▶ Provided information
______________________________

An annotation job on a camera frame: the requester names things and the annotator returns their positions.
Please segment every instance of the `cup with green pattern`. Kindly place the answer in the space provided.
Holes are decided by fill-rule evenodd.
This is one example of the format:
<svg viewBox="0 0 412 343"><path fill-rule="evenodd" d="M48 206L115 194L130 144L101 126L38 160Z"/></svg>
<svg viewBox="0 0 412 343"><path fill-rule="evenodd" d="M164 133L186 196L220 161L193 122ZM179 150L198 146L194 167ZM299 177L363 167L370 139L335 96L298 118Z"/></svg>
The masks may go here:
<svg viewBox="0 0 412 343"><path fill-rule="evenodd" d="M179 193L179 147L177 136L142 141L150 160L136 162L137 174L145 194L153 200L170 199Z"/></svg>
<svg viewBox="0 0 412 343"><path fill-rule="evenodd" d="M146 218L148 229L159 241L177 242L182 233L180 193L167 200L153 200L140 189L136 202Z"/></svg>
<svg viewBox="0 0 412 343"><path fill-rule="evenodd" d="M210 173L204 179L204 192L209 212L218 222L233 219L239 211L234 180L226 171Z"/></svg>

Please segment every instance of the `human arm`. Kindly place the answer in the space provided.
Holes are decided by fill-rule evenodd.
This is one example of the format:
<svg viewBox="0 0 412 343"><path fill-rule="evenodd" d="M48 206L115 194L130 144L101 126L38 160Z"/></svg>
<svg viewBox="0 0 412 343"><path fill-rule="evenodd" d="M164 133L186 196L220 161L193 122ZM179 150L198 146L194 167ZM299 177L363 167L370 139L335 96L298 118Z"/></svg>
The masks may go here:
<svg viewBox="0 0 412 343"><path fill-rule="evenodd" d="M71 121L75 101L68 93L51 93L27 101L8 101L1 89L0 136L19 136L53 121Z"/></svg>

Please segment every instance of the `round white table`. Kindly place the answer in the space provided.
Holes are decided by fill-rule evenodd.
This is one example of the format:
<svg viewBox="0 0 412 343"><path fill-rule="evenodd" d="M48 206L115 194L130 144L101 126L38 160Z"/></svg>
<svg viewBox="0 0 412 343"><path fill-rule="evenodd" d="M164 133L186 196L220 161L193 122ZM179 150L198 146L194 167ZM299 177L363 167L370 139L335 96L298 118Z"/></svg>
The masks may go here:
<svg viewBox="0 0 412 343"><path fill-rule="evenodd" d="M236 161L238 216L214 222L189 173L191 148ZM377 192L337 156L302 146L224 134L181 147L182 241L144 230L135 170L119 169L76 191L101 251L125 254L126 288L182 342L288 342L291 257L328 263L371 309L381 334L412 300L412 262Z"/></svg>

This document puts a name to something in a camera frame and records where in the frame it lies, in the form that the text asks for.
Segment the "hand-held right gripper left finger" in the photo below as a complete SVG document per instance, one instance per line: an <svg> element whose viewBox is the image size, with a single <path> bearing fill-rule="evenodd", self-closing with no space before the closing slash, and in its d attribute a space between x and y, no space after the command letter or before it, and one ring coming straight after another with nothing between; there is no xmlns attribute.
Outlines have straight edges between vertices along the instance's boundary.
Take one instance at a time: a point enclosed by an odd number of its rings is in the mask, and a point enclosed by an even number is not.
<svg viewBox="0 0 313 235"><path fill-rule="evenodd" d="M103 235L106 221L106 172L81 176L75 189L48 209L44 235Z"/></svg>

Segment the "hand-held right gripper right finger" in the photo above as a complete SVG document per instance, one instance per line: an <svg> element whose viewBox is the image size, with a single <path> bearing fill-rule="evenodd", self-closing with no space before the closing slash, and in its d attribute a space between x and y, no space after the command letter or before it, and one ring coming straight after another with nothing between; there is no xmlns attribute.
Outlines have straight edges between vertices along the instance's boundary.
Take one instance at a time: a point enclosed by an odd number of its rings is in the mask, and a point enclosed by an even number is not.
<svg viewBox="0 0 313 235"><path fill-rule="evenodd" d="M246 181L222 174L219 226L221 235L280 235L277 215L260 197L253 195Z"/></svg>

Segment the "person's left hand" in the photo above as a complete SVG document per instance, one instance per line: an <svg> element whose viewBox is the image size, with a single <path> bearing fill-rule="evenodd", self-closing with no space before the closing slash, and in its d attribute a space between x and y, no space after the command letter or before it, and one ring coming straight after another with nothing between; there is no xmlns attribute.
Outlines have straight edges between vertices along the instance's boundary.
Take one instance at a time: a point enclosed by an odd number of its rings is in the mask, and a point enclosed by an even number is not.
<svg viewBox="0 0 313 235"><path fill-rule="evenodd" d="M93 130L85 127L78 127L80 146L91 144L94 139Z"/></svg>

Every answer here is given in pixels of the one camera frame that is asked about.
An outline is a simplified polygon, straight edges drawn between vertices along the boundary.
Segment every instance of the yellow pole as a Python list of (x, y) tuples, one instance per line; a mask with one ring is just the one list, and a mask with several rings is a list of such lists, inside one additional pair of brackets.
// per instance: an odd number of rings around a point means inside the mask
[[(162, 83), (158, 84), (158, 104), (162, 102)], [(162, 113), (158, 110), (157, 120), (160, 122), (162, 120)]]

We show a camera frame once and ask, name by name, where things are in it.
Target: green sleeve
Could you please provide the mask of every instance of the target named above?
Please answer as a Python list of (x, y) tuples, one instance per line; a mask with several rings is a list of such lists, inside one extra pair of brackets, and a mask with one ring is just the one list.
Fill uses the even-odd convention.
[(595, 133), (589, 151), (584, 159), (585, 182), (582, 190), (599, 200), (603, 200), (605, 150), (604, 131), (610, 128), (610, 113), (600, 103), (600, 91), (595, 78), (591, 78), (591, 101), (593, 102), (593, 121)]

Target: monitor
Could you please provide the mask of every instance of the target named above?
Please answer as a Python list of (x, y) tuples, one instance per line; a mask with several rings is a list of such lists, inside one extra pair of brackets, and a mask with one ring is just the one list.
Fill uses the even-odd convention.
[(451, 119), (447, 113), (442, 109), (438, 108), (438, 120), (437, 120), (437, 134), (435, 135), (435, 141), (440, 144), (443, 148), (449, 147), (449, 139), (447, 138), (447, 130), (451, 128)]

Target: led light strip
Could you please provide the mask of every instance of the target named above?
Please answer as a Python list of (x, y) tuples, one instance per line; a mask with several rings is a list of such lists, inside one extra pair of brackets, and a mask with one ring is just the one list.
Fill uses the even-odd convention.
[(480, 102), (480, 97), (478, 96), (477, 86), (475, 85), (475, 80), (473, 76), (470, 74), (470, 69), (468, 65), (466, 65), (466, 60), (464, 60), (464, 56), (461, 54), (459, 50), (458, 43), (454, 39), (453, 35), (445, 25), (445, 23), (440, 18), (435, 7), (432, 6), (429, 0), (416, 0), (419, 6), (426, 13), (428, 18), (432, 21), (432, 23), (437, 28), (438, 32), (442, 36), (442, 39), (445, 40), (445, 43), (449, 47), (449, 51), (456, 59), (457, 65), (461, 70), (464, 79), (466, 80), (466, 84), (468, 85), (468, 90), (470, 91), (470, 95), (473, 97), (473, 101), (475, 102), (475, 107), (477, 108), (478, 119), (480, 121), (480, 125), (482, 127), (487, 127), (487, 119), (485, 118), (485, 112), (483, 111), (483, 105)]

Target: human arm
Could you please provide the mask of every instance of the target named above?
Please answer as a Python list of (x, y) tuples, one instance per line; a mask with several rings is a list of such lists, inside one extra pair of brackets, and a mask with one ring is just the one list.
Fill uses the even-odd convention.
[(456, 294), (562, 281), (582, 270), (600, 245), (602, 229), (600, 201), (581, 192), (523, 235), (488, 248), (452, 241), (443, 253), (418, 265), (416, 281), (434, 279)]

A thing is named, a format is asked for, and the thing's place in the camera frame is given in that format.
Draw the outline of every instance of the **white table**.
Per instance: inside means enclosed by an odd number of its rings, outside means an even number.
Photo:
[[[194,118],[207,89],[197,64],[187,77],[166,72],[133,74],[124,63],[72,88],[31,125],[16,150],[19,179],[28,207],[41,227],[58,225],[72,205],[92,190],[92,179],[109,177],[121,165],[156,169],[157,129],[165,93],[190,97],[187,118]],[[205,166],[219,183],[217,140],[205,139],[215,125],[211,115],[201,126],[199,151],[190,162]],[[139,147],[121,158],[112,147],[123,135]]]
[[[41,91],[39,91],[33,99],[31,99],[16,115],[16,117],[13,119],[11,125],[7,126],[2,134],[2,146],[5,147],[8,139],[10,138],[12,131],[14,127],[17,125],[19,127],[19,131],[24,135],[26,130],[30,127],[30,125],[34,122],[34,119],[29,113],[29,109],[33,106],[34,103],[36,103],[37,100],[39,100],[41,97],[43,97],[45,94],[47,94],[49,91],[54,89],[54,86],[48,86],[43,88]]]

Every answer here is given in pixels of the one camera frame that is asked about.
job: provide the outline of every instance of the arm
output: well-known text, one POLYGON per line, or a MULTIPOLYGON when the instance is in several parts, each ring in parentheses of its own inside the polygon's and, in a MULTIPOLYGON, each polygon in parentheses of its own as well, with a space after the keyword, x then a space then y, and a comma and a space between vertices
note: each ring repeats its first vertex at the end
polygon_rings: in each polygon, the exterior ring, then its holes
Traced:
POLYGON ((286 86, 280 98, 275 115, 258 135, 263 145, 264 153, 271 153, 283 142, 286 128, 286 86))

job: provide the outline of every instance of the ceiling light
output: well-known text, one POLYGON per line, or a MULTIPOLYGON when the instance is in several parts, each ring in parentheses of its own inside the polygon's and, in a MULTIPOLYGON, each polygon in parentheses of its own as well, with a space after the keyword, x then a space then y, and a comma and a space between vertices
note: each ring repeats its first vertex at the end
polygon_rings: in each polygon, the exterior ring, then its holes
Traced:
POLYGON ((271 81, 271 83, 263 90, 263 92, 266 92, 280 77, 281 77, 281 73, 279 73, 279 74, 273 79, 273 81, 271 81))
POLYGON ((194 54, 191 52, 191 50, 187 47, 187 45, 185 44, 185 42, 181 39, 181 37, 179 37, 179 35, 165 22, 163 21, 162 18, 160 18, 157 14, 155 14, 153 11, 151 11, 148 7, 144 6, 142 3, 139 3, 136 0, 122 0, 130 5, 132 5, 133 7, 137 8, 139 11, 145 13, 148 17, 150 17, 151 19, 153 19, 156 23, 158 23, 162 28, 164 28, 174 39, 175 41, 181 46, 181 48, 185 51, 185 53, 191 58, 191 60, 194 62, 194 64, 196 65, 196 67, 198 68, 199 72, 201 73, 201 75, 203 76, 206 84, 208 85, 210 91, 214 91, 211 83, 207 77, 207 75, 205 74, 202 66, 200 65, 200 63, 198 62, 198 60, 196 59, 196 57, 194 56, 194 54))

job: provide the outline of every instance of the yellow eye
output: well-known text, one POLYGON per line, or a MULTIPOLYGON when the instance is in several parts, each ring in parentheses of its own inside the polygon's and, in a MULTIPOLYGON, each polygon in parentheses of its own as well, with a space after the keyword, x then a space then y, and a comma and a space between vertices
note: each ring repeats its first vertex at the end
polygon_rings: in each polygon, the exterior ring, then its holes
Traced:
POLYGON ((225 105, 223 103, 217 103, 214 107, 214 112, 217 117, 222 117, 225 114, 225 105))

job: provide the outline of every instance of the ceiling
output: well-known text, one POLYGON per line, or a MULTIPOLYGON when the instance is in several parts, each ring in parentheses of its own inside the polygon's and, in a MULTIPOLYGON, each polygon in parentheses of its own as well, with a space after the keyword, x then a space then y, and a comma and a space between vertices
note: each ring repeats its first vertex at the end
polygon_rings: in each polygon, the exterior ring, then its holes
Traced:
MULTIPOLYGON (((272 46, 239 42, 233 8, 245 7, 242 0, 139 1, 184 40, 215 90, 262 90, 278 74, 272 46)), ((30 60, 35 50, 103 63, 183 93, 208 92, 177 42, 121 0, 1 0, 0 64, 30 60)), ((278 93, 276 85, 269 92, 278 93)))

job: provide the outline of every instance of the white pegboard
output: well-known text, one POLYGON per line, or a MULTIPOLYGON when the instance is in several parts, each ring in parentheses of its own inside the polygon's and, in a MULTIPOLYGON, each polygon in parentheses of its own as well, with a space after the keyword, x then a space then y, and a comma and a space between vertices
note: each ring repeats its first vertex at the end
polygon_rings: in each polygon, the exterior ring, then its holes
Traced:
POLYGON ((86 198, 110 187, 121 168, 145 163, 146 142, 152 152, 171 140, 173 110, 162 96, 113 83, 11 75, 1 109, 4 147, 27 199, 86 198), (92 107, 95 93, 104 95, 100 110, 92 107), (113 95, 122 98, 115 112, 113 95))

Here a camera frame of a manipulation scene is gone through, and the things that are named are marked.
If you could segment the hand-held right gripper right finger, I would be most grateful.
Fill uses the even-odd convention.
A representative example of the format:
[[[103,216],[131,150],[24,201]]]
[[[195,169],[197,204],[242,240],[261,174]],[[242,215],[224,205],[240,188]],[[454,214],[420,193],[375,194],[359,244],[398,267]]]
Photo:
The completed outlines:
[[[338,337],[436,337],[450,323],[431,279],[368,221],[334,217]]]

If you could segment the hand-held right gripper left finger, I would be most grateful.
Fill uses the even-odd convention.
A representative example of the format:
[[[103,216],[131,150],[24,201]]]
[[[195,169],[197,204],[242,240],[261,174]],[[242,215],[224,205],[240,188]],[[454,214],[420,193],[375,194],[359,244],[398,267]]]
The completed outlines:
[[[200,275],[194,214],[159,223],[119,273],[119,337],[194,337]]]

______________________________

▶ Problem requirements
Go through the data above and copy each line in which "green" appears.

▶ Answer box
Please segment every instance of the `cup with green pattern`. Kindly place the answer in the space provided.
Target: green sleeve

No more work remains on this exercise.